» Stored data:

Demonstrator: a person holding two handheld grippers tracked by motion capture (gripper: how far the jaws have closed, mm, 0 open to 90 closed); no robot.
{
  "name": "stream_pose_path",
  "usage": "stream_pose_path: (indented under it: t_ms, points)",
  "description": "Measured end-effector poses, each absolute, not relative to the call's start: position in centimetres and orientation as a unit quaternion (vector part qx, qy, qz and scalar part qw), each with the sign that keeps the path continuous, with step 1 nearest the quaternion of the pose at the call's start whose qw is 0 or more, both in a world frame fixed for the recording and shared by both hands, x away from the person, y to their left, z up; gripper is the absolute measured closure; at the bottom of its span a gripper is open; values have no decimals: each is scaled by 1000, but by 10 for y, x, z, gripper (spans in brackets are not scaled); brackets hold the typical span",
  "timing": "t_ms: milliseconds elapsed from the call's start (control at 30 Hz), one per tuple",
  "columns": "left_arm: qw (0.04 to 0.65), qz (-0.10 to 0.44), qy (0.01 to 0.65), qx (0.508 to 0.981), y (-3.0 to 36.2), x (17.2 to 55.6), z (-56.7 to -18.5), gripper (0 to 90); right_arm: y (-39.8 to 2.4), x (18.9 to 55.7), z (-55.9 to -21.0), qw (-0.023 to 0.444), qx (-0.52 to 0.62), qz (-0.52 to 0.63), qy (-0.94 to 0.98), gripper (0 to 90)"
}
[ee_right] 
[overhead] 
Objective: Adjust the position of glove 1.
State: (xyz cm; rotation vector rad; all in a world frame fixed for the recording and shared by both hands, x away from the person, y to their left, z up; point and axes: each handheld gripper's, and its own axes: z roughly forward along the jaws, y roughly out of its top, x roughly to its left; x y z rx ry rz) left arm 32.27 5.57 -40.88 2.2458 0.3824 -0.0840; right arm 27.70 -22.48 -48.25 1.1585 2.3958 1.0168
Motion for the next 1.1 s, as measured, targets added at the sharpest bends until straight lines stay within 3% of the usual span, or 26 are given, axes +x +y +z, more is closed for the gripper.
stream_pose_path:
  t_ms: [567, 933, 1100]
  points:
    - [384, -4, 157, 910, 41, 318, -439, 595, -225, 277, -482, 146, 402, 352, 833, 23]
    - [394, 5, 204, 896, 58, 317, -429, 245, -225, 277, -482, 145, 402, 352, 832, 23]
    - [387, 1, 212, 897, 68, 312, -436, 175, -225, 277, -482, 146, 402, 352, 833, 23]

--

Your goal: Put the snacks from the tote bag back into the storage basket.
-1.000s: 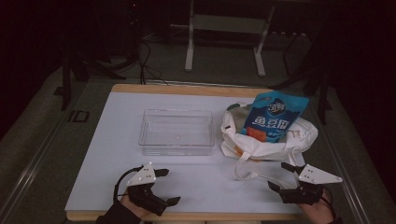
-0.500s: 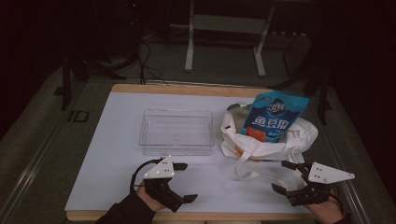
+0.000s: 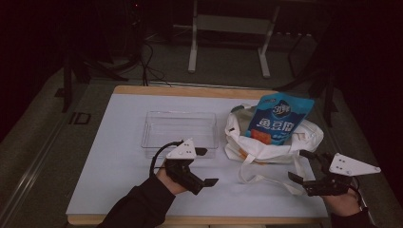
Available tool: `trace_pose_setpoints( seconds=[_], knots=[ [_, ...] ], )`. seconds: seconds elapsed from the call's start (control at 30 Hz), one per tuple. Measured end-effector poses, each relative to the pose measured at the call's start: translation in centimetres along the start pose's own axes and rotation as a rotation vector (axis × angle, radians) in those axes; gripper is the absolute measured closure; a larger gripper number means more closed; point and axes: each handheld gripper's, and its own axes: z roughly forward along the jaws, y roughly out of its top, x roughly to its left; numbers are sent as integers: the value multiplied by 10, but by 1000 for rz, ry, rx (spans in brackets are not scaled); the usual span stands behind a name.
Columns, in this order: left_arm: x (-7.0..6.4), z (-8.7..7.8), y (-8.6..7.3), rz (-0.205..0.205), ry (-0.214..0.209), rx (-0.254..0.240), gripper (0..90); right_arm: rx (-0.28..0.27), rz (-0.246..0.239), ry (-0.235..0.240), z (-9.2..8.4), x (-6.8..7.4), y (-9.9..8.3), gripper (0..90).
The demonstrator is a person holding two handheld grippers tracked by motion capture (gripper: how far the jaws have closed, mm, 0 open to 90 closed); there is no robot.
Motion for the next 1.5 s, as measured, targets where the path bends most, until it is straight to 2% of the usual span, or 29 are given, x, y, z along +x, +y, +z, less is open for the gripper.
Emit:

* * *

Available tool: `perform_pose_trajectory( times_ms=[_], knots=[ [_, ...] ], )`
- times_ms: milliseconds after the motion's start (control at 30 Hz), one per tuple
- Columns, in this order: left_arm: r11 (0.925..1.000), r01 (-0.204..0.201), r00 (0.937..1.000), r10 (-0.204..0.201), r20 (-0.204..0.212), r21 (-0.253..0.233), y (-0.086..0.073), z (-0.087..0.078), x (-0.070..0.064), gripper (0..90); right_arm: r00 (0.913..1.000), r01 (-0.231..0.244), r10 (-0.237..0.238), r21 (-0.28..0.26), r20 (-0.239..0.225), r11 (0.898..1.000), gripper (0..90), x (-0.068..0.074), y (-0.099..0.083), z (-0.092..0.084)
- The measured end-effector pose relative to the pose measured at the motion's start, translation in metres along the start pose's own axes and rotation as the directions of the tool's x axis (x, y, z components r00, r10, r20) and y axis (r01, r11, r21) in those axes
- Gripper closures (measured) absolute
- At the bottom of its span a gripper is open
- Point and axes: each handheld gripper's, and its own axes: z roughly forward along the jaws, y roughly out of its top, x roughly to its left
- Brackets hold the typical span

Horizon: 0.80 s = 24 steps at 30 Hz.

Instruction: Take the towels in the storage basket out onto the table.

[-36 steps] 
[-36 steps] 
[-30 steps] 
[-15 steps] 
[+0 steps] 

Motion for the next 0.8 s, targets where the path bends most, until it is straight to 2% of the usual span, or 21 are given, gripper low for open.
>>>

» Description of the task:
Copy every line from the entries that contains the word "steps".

» Answer for this exercise:
Horizon: 0.80 s = 24 steps at 30 Hz.
[-36 steps] 
[-36 steps] 
[-30 steps] 
[-15 steps] 
[+0 steps] 

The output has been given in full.